EXPLORING THE KAPPA CONUNDRUM: THE ROLE OF RECYCLING IN THE LEAD ISOTOPE EVOLUTION OF THE MANTLE

Abstract

It has long been known that the measured kappa (232Th/238U, or κ) of mid-ocean ridge basalts (MORB) and, by inference, the upper mantle, is much lower than the time-integrated κ recorded by Pb isotope ratios (κPb). We examine models that can reconcile this kappa conundrum by in situ decay of U and Th in the upper mantle. Monte Carlo simulations reveal a restricted range of permissible `in situ' paths of MORB mantle evolution.

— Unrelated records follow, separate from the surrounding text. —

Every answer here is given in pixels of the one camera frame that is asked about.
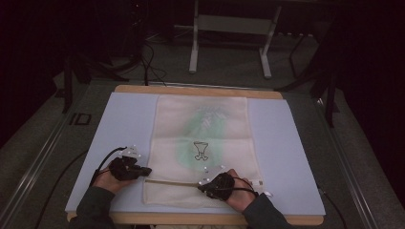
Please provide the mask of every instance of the person's right hand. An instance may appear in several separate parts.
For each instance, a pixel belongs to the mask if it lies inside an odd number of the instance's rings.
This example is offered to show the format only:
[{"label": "person's right hand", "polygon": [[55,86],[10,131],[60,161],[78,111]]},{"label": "person's right hand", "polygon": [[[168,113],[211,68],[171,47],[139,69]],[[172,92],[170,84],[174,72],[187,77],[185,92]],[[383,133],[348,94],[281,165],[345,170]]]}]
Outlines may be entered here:
[{"label": "person's right hand", "polygon": [[[234,169],[231,169],[228,171],[228,173],[233,176],[233,177],[239,177],[238,174]],[[237,178],[235,180],[235,188],[246,188],[246,189],[251,189],[251,187],[243,182],[242,180],[239,180]],[[226,201],[226,203],[231,206],[235,211],[242,213],[243,210],[255,199],[256,197],[254,194],[248,191],[244,190],[234,190],[229,197],[229,199]]]}]

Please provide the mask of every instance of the background desk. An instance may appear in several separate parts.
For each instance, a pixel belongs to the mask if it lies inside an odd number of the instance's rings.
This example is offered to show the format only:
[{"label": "background desk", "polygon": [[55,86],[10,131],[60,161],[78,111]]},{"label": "background desk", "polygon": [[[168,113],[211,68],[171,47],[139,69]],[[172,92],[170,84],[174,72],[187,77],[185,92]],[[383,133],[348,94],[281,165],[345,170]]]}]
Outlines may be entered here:
[{"label": "background desk", "polygon": [[[139,152],[148,157],[150,135],[158,94],[193,94],[217,96],[247,96],[250,123],[256,153],[266,189],[274,194],[272,202],[292,224],[322,223],[325,210],[319,197],[308,161],[295,128],[288,104],[274,92],[252,92],[218,89],[183,89],[121,86],[113,94],[98,126],[92,147],[83,164],[66,207],[68,218],[75,214],[90,181],[93,170],[105,157],[105,149],[137,144]],[[273,100],[257,98],[277,98]],[[139,165],[146,165],[146,159]],[[230,208],[182,209],[145,205],[141,200],[142,182],[117,195],[111,216],[117,223],[132,224],[245,224],[244,218]]]}]

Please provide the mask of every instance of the person's left hand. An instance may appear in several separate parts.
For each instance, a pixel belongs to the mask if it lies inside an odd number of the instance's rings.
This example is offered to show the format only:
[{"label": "person's left hand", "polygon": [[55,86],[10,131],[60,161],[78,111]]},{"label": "person's left hand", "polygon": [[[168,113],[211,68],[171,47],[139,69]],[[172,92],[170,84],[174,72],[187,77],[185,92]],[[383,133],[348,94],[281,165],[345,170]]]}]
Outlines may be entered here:
[{"label": "person's left hand", "polygon": [[98,174],[93,186],[106,189],[114,194],[118,193],[122,188],[134,183],[136,180],[117,180],[110,172],[109,168],[104,168]]}]

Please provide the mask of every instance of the hand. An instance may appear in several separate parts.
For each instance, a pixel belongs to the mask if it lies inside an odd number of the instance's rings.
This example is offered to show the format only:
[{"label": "hand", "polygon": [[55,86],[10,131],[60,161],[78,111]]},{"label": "hand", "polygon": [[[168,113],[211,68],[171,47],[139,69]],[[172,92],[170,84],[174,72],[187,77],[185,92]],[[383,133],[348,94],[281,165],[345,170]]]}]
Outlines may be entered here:
[{"label": "hand", "polygon": [[[239,177],[238,174],[234,169],[231,169],[228,171],[228,173],[233,176],[233,177]],[[251,189],[251,187],[243,182],[242,180],[235,179],[235,188],[246,188],[246,189]],[[230,195],[229,199],[226,201],[226,203],[231,206],[235,211],[242,213],[243,210],[255,199],[256,197],[254,194],[248,192],[248,191],[243,191],[243,190],[234,190],[232,194]]]},{"label": "hand", "polygon": [[135,180],[117,180],[110,172],[109,168],[101,170],[93,183],[93,186],[106,189],[114,194],[118,193],[122,188],[134,183]]}]

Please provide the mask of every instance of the dark sleeve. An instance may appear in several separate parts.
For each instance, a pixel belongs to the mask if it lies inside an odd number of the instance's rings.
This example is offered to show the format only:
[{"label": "dark sleeve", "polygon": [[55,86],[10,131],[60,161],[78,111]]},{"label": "dark sleeve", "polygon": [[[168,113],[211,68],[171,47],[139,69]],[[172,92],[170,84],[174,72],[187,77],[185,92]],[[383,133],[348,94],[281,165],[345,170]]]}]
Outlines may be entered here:
[{"label": "dark sleeve", "polygon": [[292,227],[271,203],[265,194],[260,194],[242,212],[249,227],[254,229],[292,229]]},{"label": "dark sleeve", "polygon": [[99,187],[90,187],[77,206],[77,217],[71,219],[69,229],[116,228],[110,218],[110,205],[114,194]]}]

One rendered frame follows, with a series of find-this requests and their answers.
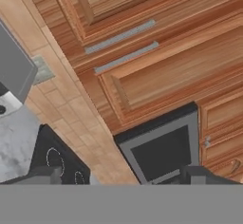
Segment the small wooden cabinet door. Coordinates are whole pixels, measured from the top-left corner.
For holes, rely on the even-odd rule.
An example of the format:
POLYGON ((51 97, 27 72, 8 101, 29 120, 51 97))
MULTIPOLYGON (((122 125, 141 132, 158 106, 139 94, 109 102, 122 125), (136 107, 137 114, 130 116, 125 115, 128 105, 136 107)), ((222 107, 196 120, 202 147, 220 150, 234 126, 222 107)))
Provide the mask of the small wooden cabinet door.
POLYGON ((204 141, 200 143, 200 163, 211 168, 243 151, 243 129, 211 139, 211 146, 207 148, 204 141))
POLYGON ((211 171, 220 177, 225 177, 227 179, 243 183, 243 154, 234 156, 231 159, 227 159, 216 166, 211 168, 211 171), (235 173, 231 173, 232 169, 232 161, 235 159, 239 159, 241 161, 241 165, 239 169, 235 173))
POLYGON ((243 124, 243 88, 227 91, 199 104, 200 132, 206 138, 220 130, 230 131, 243 124))

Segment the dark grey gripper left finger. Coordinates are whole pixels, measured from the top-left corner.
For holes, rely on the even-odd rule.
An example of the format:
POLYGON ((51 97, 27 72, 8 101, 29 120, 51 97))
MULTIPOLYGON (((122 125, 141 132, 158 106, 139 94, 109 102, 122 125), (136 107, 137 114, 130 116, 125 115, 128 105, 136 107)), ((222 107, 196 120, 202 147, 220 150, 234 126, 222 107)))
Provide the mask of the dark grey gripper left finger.
POLYGON ((61 184, 60 167, 38 167, 29 172, 26 176, 17 177, 3 182, 3 185, 15 184, 15 185, 48 185, 48 184, 61 184))

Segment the grey wall socket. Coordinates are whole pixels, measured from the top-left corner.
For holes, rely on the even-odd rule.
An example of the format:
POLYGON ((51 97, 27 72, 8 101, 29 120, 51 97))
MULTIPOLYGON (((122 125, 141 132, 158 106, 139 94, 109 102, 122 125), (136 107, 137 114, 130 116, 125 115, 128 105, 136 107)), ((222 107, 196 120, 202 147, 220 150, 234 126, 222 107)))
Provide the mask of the grey wall socket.
POLYGON ((33 82, 34 85, 41 84, 55 77, 42 56, 36 55, 32 57, 32 62, 37 66, 37 74, 33 82))

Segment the black and grey microwave oven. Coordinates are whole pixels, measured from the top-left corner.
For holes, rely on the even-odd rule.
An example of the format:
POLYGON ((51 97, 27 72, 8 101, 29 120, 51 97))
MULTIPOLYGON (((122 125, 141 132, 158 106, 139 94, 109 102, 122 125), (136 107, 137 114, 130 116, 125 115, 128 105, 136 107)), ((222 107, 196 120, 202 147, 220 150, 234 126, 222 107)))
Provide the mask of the black and grey microwave oven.
POLYGON ((199 165, 198 106, 187 103, 113 139, 141 185, 178 177, 181 167, 199 165))

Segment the black hob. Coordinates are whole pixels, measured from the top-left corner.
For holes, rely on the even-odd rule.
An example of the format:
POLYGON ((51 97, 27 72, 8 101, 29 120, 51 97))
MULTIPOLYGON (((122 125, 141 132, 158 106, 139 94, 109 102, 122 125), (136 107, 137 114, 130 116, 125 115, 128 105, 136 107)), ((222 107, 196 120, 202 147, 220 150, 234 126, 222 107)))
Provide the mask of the black hob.
POLYGON ((39 127, 29 170, 60 167, 63 184, 89 185, 91 170, 48 125, 39 127))

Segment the grey range hood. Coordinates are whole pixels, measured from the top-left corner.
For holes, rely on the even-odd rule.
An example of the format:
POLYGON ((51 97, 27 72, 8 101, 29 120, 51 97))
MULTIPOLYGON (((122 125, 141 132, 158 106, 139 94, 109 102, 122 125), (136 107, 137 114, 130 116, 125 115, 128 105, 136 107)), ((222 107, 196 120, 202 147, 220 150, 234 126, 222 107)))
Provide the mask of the grey range hood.
POLYGON ((0 82, 24 103, 38 68, 0 19, 0 82))

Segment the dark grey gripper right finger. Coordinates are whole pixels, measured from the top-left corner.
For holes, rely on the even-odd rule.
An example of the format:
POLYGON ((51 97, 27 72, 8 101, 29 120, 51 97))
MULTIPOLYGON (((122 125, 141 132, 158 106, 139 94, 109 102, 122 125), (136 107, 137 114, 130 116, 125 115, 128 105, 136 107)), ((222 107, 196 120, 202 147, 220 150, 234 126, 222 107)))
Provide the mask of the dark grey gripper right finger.
POLYGON ((229 185, 236 181, 217 176, 203 166, 185 166, 180 170, 180 183, 188 185, 229 185))

These solutions require a roughly constant 232Th/238U ratio during early Earth history, followed by a period of steadily decreasing 232Th/238U from the end of the Archean to the present. These model criteria make good geological sense in terms of post-Archean recycling of crustal uranium back into the mantle. Preferential recycling of uranium, relative to thorium, can result from the high aqueous mobility of uranium in the oxidising environment at the Earth's surface. Soluble uranium is transported from continents to the altered oceanic crust and ultimately, by subduction, back into the mantle. In contrast, insoluble thorium remains in the weathered continental residue. This process is only likely to have become important after the marked increase in atmospheric oxygen fugacity at ∼2.2 Ga which led to a change in the predominant surface oxidation state of uranium. The uranium fluxes required in this Post-Archean Uranium Recycling (PURE) model are compatible with estimates derived from present-day fluxes of `excess' continental uranium returned to the mantle by subduction, integrated over some 2 Ga. Further modelling of Earth evolution in the context of differentiation into crust, depleted mantle and recycled plume reservoirs demonstrates the viability of this scenario in explaining modern-day lead isotopic signatures of both MORB and `HIMU' ocean island basalts. We emphasise that resolution of the kappa conundrum does not require a steady state upper mantle with its lead isotope ratios buffered by entrainment of material from another, deeper reservoir.